*** Block opens ***

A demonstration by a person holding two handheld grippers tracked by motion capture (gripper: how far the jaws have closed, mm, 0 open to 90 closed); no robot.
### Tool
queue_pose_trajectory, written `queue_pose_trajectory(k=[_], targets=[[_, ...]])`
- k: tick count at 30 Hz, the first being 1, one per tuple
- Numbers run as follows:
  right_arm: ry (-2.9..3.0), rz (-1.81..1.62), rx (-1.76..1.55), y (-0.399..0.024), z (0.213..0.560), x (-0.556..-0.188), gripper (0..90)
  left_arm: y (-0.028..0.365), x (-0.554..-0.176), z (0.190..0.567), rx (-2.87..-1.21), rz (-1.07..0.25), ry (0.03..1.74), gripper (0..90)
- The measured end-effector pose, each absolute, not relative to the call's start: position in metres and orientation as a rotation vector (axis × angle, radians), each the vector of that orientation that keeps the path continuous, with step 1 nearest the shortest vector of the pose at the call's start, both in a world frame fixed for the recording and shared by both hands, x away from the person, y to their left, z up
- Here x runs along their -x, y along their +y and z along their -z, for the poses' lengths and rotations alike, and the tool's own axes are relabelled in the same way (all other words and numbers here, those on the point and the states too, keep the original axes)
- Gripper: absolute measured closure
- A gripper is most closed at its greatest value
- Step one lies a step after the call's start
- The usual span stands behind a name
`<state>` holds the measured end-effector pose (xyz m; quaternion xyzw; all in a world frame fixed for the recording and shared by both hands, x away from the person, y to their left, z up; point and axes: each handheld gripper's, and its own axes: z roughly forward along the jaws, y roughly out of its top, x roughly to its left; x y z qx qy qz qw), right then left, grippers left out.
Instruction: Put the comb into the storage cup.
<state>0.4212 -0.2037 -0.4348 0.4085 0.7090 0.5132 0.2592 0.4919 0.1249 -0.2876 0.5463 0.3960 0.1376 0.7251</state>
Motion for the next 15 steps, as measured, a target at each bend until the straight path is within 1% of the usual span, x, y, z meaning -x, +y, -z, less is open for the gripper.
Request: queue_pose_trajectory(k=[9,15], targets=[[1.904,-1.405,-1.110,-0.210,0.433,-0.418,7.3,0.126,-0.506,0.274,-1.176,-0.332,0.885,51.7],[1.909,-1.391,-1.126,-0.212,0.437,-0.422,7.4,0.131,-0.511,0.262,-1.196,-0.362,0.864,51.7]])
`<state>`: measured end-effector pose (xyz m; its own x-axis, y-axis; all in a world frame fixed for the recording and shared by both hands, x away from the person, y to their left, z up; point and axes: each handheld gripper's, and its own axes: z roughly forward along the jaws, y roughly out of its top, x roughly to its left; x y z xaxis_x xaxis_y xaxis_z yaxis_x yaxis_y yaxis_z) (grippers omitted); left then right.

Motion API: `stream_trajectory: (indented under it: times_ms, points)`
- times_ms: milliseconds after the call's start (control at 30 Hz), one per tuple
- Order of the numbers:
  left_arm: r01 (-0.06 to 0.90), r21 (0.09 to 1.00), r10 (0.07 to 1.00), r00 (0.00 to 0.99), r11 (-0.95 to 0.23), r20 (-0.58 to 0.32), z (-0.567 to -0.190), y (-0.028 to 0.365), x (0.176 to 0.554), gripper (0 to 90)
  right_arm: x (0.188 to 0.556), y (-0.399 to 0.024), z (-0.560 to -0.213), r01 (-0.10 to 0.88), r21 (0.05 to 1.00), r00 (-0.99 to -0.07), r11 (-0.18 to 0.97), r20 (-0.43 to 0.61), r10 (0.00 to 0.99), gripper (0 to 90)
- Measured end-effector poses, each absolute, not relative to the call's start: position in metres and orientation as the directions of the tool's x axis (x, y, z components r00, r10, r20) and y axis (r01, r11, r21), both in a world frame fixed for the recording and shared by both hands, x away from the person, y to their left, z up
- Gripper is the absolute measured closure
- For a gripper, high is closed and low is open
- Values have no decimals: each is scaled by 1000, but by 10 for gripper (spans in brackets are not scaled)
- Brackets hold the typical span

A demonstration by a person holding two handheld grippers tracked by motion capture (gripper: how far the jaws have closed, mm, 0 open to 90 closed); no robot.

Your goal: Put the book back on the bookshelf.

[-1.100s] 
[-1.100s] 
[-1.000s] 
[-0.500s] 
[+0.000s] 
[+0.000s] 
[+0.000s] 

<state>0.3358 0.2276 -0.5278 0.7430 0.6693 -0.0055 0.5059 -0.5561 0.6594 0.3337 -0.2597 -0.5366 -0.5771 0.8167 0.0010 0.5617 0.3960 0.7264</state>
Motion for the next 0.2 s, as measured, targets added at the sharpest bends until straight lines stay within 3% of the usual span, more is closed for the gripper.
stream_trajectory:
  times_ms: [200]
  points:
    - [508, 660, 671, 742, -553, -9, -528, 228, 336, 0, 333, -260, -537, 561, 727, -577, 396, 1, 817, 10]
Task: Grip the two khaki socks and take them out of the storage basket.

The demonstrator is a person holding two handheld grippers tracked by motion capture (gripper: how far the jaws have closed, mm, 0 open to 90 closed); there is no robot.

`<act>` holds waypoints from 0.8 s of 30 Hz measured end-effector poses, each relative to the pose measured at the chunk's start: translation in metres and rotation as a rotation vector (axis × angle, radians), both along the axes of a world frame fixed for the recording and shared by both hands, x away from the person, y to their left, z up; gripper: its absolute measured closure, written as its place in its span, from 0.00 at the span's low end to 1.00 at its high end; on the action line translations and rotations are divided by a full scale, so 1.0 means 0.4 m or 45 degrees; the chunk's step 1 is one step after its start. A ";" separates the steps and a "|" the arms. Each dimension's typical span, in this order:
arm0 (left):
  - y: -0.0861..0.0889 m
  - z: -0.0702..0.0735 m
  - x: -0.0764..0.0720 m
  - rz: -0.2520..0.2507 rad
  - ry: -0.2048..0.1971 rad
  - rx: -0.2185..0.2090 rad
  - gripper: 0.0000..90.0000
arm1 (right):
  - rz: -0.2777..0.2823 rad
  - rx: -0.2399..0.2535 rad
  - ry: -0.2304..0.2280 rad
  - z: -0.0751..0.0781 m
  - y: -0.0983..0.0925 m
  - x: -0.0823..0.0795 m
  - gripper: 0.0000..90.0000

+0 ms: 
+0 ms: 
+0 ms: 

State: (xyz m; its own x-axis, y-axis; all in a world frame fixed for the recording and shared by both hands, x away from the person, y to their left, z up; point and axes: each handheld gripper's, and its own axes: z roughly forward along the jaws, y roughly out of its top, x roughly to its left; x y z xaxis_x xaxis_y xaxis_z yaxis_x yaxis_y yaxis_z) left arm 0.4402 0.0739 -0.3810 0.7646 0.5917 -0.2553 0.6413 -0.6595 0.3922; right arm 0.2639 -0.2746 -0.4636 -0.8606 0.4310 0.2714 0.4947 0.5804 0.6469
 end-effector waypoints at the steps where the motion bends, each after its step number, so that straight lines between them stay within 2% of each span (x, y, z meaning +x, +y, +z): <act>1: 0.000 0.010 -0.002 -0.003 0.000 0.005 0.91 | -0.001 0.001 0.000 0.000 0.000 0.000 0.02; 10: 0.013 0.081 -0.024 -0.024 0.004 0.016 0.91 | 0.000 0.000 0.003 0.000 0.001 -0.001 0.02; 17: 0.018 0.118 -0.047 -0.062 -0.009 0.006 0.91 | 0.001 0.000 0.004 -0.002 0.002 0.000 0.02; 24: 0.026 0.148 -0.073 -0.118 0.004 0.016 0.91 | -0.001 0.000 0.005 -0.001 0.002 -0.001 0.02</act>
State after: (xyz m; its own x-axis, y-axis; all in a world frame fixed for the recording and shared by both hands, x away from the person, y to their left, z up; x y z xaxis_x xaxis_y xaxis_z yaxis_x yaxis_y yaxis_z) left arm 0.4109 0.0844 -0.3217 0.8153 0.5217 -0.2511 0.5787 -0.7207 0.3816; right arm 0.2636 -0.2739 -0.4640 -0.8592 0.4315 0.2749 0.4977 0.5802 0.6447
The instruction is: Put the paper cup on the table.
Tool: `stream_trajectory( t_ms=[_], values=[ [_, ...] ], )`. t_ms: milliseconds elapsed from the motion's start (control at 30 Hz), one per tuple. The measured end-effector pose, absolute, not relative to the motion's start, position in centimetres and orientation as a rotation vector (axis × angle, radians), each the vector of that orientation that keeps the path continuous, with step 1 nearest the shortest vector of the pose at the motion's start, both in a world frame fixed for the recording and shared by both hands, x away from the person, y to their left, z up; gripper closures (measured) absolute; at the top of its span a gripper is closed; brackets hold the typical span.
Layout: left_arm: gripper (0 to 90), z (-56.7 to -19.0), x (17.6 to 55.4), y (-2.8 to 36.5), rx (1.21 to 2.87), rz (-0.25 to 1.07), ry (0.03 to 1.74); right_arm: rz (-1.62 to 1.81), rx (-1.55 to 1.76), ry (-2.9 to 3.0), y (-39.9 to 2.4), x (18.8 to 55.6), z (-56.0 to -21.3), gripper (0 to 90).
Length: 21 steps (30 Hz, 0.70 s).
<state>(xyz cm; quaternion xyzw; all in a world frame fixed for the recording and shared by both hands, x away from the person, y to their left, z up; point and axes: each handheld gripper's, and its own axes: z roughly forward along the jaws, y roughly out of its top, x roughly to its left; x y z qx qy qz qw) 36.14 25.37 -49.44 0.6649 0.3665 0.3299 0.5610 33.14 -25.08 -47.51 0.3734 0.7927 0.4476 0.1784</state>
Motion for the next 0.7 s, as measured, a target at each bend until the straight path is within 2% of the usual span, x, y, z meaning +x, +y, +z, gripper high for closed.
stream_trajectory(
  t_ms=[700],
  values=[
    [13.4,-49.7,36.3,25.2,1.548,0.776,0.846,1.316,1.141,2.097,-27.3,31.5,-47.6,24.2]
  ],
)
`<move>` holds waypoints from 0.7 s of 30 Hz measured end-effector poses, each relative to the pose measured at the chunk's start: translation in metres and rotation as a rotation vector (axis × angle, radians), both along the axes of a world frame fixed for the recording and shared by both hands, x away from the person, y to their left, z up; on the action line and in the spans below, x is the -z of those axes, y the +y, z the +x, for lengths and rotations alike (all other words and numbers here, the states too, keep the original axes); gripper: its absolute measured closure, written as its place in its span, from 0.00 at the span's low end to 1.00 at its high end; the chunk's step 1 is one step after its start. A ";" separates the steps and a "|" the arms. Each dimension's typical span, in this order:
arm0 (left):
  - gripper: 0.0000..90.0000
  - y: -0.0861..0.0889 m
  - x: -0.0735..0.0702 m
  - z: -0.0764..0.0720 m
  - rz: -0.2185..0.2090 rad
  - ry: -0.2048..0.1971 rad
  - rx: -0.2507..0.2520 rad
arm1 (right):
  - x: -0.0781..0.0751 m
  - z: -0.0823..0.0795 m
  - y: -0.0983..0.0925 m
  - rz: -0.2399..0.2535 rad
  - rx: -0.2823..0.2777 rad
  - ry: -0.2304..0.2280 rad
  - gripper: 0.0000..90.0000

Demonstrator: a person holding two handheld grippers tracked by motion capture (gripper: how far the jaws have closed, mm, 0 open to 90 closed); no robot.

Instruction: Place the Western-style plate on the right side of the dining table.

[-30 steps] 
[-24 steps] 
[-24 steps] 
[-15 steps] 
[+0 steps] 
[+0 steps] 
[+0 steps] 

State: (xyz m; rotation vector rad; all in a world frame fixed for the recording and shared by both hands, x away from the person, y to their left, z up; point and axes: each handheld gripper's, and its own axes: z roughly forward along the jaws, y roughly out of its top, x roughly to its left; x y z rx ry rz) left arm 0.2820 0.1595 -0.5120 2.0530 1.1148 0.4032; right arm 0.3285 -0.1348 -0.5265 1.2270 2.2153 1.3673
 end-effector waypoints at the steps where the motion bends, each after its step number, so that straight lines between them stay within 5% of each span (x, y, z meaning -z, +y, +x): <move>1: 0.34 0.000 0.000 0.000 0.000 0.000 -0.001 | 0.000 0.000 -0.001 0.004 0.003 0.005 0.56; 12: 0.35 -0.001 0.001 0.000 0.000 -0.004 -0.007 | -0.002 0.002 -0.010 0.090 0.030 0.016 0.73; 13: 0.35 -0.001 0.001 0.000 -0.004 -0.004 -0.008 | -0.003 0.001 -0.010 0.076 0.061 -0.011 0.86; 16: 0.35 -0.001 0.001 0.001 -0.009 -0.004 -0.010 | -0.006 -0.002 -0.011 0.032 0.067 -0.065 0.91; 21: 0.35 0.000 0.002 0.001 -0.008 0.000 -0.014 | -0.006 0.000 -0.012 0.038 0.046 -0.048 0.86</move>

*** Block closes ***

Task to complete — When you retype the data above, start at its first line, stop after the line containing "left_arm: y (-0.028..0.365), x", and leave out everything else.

Answer to the exercise —
A demonstration by a person holding two handheld grippers tracked by motion capture (gripper: how far the jaws have closed, mm, 0 open to 90 closed); no robot.
### Tool
queue_pose_trajectory, written `queue_pose_trajectory(k=[_], targets=[[_, ...]])`
- k: tick count at 30 Hz, the first being 1, one per tuple
- Numbers run as follows:
  right_arm: ry (-2.9..3.0), rz (-1.81..1.62), rx (-1.76..1.55), y (-0.399..0.024), z (0.213..0.560), x (-0.556..-0.188), gripper (0..90)
  left_arm: y (-0.028..0.365), x (-0.554..-0.176), z (0.190..0.567), rx (-2.87..-1.21), rz (-1.07..0.25), ry (0.03..1.74), gripper (0..90)

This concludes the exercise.